Meteorites are a bit like fruitcake: pieces of ore joined by a stone matrix. These mineral inclusions may contain some fascinating insights into the solar system, but now scientists have found something they had never seen before.
In a meteorite recovered from Antarctica in 2002, there is a small, old strip of kite building blocks: enclosed, according to researchers, like an insect in amber.
The meteorite is called LaPaz Icefield 02342 (LAP 02342 for short), and is a type of meteorite known as carbonaceous chondrite.
Meteorites come in a variety of types, separated from larger pieces of space rock such as asteroids or even planets, and sent through space until they collide with Earth, after surviving the often explosive effects of entry to the Earth. atmosphere.
Its composition can vary, and that is used for meteorite clbadification. Carbonaceous chondrites are among the most primitive, thought to originate from the asteroids that formed about 4.5 billion years ago, when the solar system was also forming, beyond the orbital range of Jupiter.
Comets were also formed from the same protoplanetary disk of dust and gas that surrounded the newborn Sun, but much farther than the asteroids, so its composition is different. They have much more water ice: that is what the famous tail creates when they approach the Sun. And they have much more carbon.
The team was not really looking for cometary trifles. Meteorites are a kind of time capsule for the early Solar System, rich in presolar grains, and information on the heating and chemical processes present during the formation of the system.
But the giblets of the comet are what they have.
(Larry Nittler / Carnegie Institution for Science)
"When I saw the first electronic images of the carbon-rich material," said cosmochemist Jemma Davidson of Arizona State University, "I knew we were seeing something very strange, it was one of those exciting times for those who live as a scientist."

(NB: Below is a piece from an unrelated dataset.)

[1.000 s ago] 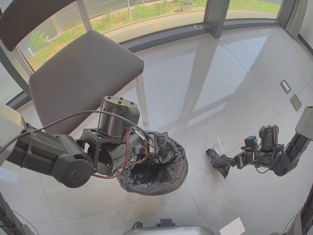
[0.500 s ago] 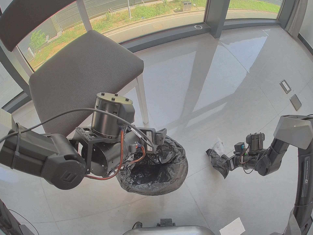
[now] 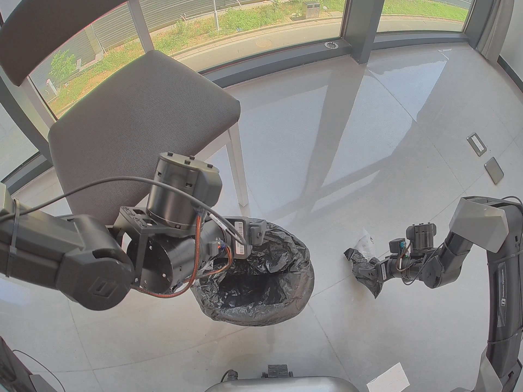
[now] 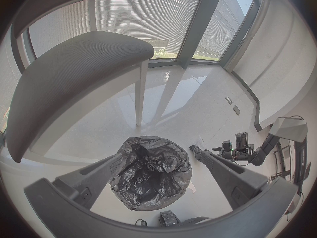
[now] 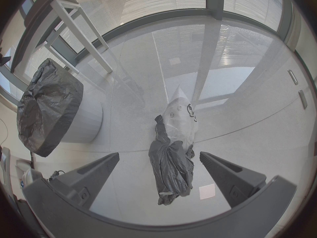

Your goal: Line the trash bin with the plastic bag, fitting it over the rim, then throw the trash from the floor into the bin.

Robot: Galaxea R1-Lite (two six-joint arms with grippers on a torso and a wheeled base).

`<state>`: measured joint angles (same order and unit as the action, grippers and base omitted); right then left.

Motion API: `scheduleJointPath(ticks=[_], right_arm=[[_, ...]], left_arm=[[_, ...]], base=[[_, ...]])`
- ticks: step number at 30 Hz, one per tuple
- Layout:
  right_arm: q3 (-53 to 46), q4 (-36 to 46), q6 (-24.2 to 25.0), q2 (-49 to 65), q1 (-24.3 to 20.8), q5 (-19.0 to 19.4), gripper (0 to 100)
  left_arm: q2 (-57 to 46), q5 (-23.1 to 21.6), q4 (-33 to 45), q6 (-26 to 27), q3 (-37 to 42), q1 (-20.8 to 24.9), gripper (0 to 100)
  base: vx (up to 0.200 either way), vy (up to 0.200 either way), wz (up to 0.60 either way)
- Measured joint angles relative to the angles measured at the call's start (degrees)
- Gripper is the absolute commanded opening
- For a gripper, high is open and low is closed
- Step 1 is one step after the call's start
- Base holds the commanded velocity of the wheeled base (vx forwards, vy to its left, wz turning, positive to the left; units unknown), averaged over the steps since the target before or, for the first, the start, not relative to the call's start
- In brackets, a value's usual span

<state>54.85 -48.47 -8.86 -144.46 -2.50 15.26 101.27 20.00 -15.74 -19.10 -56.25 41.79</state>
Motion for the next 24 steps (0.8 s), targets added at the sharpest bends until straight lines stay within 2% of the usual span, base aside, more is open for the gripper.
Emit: scheduleJointPath(ticks=[6, 18, 24], right_arm=[[3.9, 3.2, 2.8, -0.9, 0.1, 0.5, 100], [18.1, 16.1, 3.8, -3.4, 0.2, 0.6, 100], [27.0, 19.6, 3.7, -6.3, 0.9, 0.4, 100]], left_arm=[[-0.5, 0.1, 1.5, 0.1, -2.3, -0.9, 100], [-0.9, 1.1, 1.7, 1.0, -4.1, -1.3, 100], [-1.2, 1.2, 2.0, 2.2, -5.1, -1.7, 100]], base=[[0.000, 0.000, 0.00], [0.000, 0.000, 0.00], [0.000, 0.000, 0.00]])
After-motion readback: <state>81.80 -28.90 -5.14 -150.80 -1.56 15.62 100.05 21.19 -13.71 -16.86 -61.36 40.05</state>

That tiny carbon-rich splinter, measuring only a tenth of a millimeter, had strong similarities to interplanetary dust particles and micrometeorites that are thought to have originated in comets that formed in the Kuiper Belt in the icy neighborhoods of the Solar System.
The team performed an isotopic badysis of the splinter and concluded that it probably formed in the same place and in the same way.
Its inclusion in a meteorite suggests that it must have migrated inward from this initial position, slowly approaching the Sun until it reached the region where the carbonaceous chondrites formed.
Then, about 3 to 3.5 million years after the formation of the Solar System, this microscopic splinter somehow, perhaps through a collision, was incorporated into the asteroid that would fragment to produce LAP 02342.
The butte of the comet has opened a window to the dynamics and chemistry of the primitive Solar System, and the chemistry of the protoplanetary disk at various distances.
"Because this sample of cometary building block material was swallowed up by an asteroid and conserved within this meteorite, it was protected from the ravages of entry into Earth's atmosphere," said cosmochemist Larry Nittler of the Carnegie Institute. for Science.
"He gave us a look at the material that would not have survived to reach the surface of our planet by itself, helping us to understand the chemistry of the primitive solar system."
The research has been published in. Nature astronomy.